In this demo we will set up a local cluster with minikube and deploy a pipeline that grabs from a file source and enriches the payload with data from geode. We use micrometer to grab throughput and count metrics.
You will need the following installed on your local workstation:
For mac installations.
On macs:
$ brew install kubernetes-cli
$ brew cask install minikube
Note that you will need to have a hypervisor installed; if you don't, check out the kubernetes guide to installing a hypervisor.
https://github.com/derailed/k9s
$ minikube start --cpus 4 --memory 8096 --vm-driver=hyperkit
Explore the k8s cluster with:
$ k9s
Note that selecting a container in k9s and pressing
s
will ssh you into that container.l
will display logs.
$ cd k8s
$ kubectl apply -f geode
$ kubectl apply -f kafka
$ kubectl apply -f prometheus
$ kubectl apply -f grafana
$ kubectl apply -f geode-stream.yml
After each step, confirm that the container is deployed. This may take a while as each container needs to be downloaded.
Congratulations! Your infrastructure should now be up and running in Kubernetes. Now let's populate Geode with some lookup data...
$ kubectl cp geode/data/1mil.gfd server-0:/tmp/1mil.gfd
If you're using k9s, select the locator and press s
.
If you are not using k9s, run the following command: $ kubectl exec -ti {locator-0-pod-name} bash
. (Replace the value surrounded with curly braces with the actual name of your locator pod).
$ gfsh
gfsh > connect --locator=locator-0[10334] --jmx-manager=locator-0[1099]
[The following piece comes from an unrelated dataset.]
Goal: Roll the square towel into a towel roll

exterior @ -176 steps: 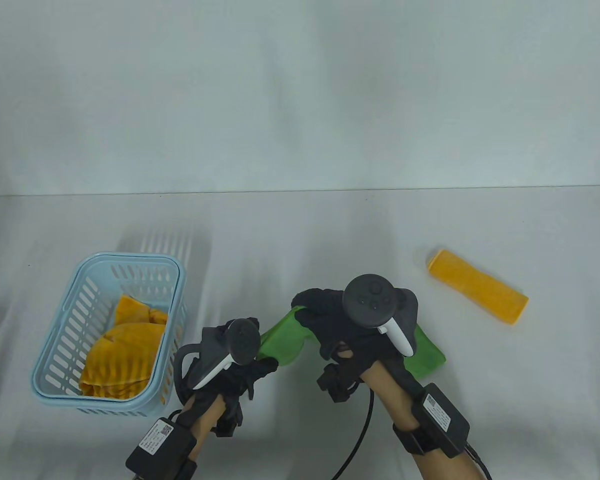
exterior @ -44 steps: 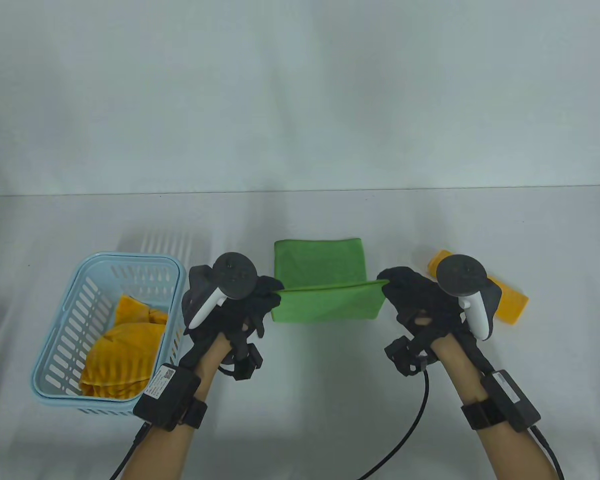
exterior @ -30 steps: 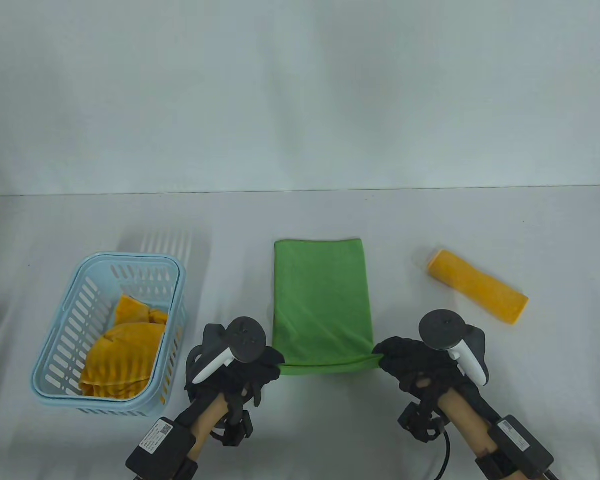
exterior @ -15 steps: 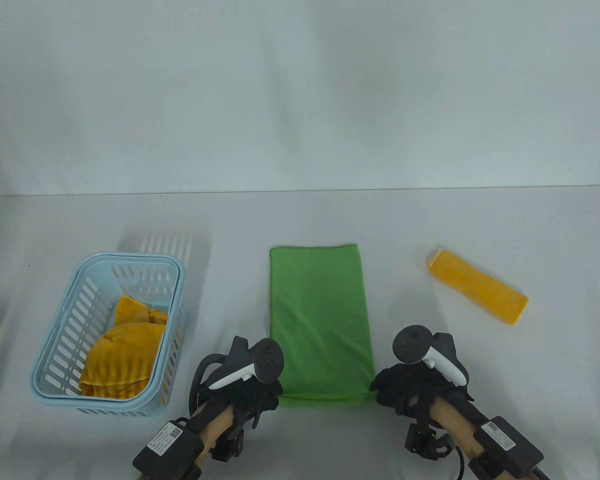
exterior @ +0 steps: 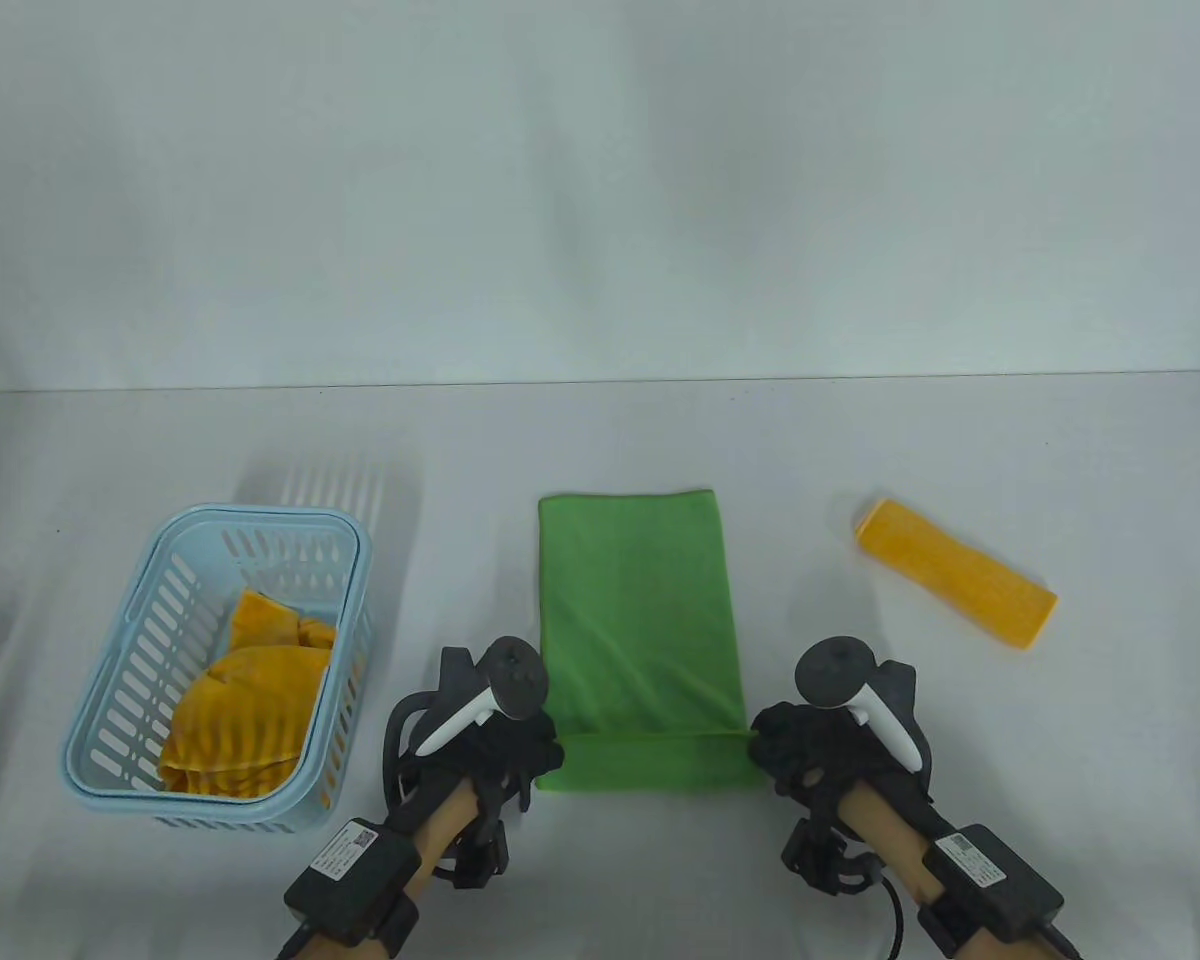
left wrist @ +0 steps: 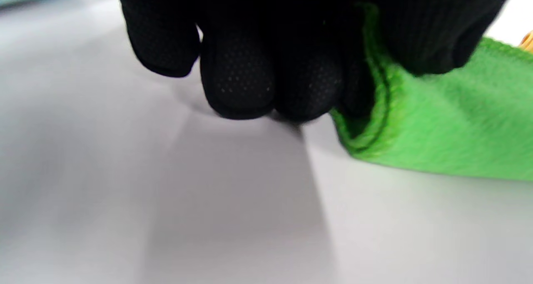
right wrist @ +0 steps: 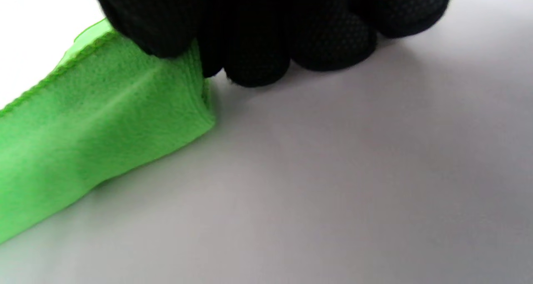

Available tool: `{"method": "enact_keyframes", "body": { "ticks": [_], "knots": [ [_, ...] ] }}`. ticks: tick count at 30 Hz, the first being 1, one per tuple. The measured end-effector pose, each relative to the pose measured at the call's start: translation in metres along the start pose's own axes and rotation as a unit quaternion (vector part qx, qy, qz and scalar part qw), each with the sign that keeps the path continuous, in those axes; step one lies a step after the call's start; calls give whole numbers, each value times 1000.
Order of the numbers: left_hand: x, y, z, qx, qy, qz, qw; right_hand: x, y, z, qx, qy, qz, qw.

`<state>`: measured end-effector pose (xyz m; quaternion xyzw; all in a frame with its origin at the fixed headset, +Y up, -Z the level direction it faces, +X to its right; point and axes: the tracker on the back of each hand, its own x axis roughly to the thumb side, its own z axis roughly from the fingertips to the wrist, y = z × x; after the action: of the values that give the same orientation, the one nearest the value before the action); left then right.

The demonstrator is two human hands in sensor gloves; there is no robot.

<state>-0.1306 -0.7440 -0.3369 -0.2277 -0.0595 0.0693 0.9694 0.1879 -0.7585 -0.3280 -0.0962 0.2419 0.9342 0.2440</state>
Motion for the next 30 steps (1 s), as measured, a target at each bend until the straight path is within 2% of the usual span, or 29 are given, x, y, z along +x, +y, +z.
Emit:
{"method": "enact_keyframes", "body": {
  "ticks": [5,9,13,19,21,24,26,27,30],
  "knots": [
    [7,-2,-2,47,17,-61,997,3,3,-4,-27,14,24,999],
    [3,-2,-2,53,27,-47,997,1,4,-3,-40,11,24,999],
    [-6,1,-3,53,35,-15,998,-7,-3,2,-32,9,-20,999],
    [-2,15,12,98,24,-20,995,0,-19,24,-82,-37,-29,996],
    [7,21,23,126,-3,-40,991,11,-21,35,-95,-80,-18,992],
    [22,22,36,148,-47,-69,986,26,-12,43,-71,-141,15,987],
    [37,15,38,128,-125,-98,979,35,0,44,-49,-171,68,982],
    [42,12,38,118,-144,-110,976,38,4,44,-47,-170,84,981],
    [54,-3,36,100,-153,-160,970,44,17,43,-61,-167,146,973]
  ]
}}
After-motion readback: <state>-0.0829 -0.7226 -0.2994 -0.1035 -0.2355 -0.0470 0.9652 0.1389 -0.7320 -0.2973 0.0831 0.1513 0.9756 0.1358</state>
gfsh > create region --name=telemetryRegion --type=REPLICATE
gfsh > import data --region=telemetryRegion --file=/tmp/1mil.gfd --member=server-0
Note that the file has to be on the member you're pointing to; in this case, /tmp/1mil.gfd is on geode-server-0
gfsh > query --query='select count(*) from /telemetryRegion'
$ kubectl port-forward {grafana-pod-name} 3000
Use these credentials:
user: admin
password: password
Look for an "Import" option on the menu. For a quickstart, import our sample json dashboard, which you can find under the /k8s/grafana/dashboards/
path.
The file source app is a spring cloud stream app that:
- looks for files in the
/tmp
folder - reads files dropped into
/tmp
line by line - publish each line into a kafka topic
We will copy a file that contains 1 million sample telemetry records into the file source app. The file source app will begin streaming these records into a Kafka topic, which will then be consumed by our geode processor application, enriched with data stored in geode, and then published to another kafka topic. You should begin seeing total count and throughput in grafana as the data streams through the pipeline.
$ kubectl cp geode/data/1mil_telemetry.txt {file-source-pod-name}:/tmp/foo/1.txt
You can also view the data going through the processor and sink by watching the logs.
Since the pipeline runs on Kubernetes, you can try it in your preferred cloud provider. Try scaling the geode locators and servers and see how that affects your throughput. Have fun with it!
$ kubectl delete deployment --all
$ kubectl delete statefulset --all
To tear down minikube:
$ minikube delete